- Born: November 22, 1907 Saint Petersburg, Russian Empire
- Died: 1997 (aged 89–90) Saint Petersburg, Russian Federation
- Education: Repin Institute of Arts
- Known for: Painting, Graphics
- Movement: Realism

= Evgenia Baykova =

Russian artist (1907–1997)

Evgenia Vasilievna Baykova (Евге́ния Васи́льевна Байко́ва; November 22, 1907 – 1997) was a Russian Soviet realist painter and graphic artist, who lived and worked in Saint Petersburg (formerly Leningrad). She was a member of the Saint Petersburg Union of Artists (known before 1992 as the Leningrad branch of Union of Artists of Russian Federation), regarded as one of representatives of the Leningrad School of Painting.

== Biography ==

Evgenia Vasilievna Baykova was born November 22, 1907, in Saint-Petersburg, Russian Empire.

In 1934, Evgenia Baykova entered at the Department of Painting of the Leningrad Institute of Painting, Sculpture and Architecture.

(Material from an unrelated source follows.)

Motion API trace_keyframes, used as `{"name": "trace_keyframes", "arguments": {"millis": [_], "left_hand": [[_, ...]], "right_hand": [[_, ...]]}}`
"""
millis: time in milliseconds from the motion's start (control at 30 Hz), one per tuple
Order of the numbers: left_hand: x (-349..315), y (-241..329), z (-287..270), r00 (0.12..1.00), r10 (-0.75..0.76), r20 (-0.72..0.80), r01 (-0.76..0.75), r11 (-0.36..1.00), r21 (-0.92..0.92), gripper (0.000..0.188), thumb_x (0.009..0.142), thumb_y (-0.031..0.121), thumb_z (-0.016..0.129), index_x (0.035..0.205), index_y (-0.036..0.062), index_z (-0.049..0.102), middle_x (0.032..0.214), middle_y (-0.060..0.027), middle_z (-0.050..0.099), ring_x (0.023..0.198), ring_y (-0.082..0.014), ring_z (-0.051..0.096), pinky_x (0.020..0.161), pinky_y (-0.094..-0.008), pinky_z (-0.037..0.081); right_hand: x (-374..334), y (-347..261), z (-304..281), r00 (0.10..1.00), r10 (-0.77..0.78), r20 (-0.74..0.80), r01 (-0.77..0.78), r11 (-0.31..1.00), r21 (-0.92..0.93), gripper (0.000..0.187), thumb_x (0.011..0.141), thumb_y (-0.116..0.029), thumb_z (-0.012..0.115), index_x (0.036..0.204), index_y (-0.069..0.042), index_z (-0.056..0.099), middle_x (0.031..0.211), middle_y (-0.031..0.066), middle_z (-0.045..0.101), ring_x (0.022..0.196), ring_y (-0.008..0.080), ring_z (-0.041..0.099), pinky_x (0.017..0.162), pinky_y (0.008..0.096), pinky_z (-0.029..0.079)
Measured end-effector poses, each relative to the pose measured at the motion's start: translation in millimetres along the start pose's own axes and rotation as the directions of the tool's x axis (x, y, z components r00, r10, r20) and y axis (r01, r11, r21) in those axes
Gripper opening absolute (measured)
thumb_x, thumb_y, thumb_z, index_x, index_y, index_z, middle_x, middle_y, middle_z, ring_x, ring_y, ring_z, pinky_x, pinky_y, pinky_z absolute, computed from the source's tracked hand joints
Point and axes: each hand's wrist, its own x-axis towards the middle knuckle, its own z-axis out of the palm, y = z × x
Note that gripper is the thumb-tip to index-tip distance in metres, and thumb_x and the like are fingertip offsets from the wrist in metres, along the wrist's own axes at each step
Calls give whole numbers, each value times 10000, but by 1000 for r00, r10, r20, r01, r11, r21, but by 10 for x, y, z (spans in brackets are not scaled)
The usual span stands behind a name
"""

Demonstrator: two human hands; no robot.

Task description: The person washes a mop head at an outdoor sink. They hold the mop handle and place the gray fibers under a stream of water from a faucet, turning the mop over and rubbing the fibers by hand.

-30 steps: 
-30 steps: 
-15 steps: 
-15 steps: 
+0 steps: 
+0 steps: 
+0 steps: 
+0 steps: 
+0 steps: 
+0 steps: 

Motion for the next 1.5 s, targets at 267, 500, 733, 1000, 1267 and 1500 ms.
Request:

There she studied under notable art educators, Boris Fogel, Mikhail Bernshtein, Semion Abugov, Pavel Naumov, and Genrikh Pavlovsky.

In 1940, Evgenia Baykova graduated from the Leningrad Institute of Painting, Sculpture and Architecture as artist of painting in Alexander Osmerkin workshop, together with Olga Bogaevskaya, Alexander Dashkevich, Mikhail Natarevich, Maria Perepelkina, Gleb Savinov, and other young artists. Her graduated work was the genre painting The first news of the transfer of land to the peasants, dedicated to the first decrees of Bolsheviks.

Since 1940, Eugenia Baykova has participated in art exhibitions. She painted genre scenes, portraits, still lifes, and landscapes. Her personal exhibition was in Leningrad in 1983.

Evgenia Baykova was a member of the Saint Petersburg Union of Artists (known before 1992 as the Leningrad branch of Union of Artists of Russian Federation) since 1944.

Eugenia Vasilievna Baykova died in Saint Petersburg in 1997. Paintings by Evgenia Baykova reside in art museums and private collections in the Russia, Italy, France, in the U.S., England, and others.

== Bibliography ==
- Artists of the USSR. Biography Dictionary. Volume 1. - Moscow: Iskusstvo Edition, 1970. - p. 261.
- Sergei V. Ivanov. Unknown Socialist Realism. The Leningrad School. Saint Petersburg: NP-Print Edition, 2007. P. 9, 15, 26, 28, 315, 356, 387–389, 392, 397, 398, 402, 403, 405, 406, 413, 414, 416, 418–421, 423, 444. ISBN 5-901724-21-6, ISBN 978-5-901724-21-7.